◆ **Task**: Give back each line of the data exactly as it reads, minus the pictures.

◆ **Supplied information**:
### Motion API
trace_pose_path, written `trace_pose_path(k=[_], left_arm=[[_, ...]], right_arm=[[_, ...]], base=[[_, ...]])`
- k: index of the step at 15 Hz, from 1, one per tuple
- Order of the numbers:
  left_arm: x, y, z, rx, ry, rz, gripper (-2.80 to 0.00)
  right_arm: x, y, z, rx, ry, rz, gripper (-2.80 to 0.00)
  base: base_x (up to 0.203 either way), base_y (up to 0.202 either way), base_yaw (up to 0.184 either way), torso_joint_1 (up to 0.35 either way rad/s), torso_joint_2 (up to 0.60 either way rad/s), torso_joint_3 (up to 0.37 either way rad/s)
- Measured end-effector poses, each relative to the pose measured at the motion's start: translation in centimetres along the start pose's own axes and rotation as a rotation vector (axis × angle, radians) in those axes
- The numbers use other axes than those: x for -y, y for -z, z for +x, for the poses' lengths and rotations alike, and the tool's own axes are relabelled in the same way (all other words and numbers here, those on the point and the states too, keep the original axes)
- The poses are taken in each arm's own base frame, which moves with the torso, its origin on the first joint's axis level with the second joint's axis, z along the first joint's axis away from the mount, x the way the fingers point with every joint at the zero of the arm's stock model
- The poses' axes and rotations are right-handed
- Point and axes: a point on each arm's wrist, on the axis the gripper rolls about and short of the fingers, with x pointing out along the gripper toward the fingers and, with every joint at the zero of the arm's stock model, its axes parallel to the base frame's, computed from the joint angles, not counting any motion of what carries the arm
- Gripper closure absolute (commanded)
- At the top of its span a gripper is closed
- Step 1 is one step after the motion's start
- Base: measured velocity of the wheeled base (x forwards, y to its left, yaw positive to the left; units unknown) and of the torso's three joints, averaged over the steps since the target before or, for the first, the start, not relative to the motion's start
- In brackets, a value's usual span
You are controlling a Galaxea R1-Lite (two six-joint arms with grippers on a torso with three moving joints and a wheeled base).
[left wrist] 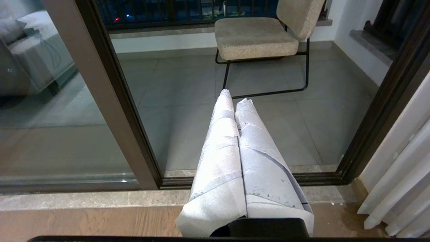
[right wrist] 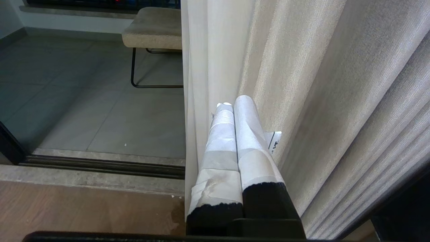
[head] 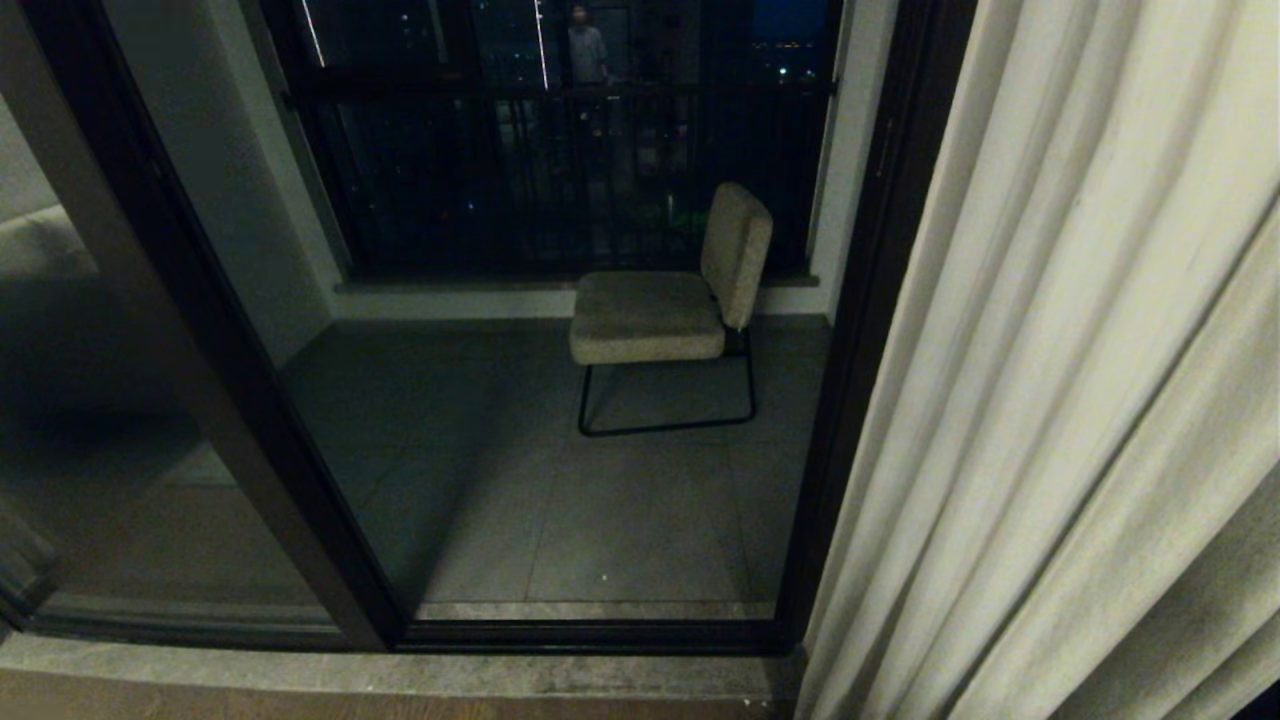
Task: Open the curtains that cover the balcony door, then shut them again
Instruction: Pull the inner curtains open on both sides, then close the inner curtains on both sides
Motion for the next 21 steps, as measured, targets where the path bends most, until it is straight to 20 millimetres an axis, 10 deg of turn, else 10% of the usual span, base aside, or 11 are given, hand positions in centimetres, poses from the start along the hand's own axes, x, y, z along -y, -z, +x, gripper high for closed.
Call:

◆ **Completed exercise**:
### Motion API
trace_pose_path, written `trace_pose_path(k=[_], left_arm=[[_, ...]], right_arm=[[_, ...]], base=[[_, ...]])`
- k: index of the step at 15 Hz, from 1, one per tuple
- Order of the numbers:
  left_arm: x, y, z, rx, ry, rz, gripper (-2.80 to 0.00)
  right_arm: x, y, z, rx, ry, rz, gripper (-2.80 to 0.00)
  base: base_x (up to 0.203 either way), base_y (up to 0.202 either way), base_yaw (up to 0.184 either way), torso_joint_1 (up to 0.35 either way rad/s), torso_joint_2 (up to 0.60 either way rad/s), torso_joint_3 (up to 0.37 either way rad/s)
- Measured end-effector poses, each relative to the pose measured at the motion's start: translation in centimetres along the start pose's own axes and rotation as a rotation vector (axis × angle, radians) in those axes
- The numbers use other axes than those: x for -y, y for -z, z for +x, for the poses' lengths and rotations alike, and the tool's own axes are relabelled in the same way (all other words and numbers here, those on the point and the states too, keep the original axes)
- The poses are taken in each arm's own base frame, which moves with the torso, its origin on the first joint's axis level with the second joint's axis, z along the first joint's axis away from the mount, x the way the fingers point with every joint at the zero of the arm's stock model
- The poses' axes and rotations are right-handed
- Point and axes: a point on each arm's wrist, on the axis the gripper rolls about and short of the fingers, with x pointing out along the gripper toward the fingers and, with every joint at the zero of the arm's stock model, its axes parallel to the base frame's, computed from the joint angles, not counting any motion of what carries the arm
- Gripper closure absolute (commanded)
- At the top of its span a gripper is closed
- Step 1 is one step after the motion's start
- Base: measured velocity of the wheeled base (x forwards, y to its left, yaw positive to the left; units unknown) and of the torso's three joints, averaged over the steps since the target before or, for the first, the start, not relative to the motion's start
- In brackets, a value's usual span
You are controlling a Galaxea R1-Lite (two six-joint arms with grippers on a torso with three moving joints and a wheeled base).
[left wrist] 
[right wrist] 
[head] 
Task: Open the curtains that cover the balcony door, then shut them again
Instruction: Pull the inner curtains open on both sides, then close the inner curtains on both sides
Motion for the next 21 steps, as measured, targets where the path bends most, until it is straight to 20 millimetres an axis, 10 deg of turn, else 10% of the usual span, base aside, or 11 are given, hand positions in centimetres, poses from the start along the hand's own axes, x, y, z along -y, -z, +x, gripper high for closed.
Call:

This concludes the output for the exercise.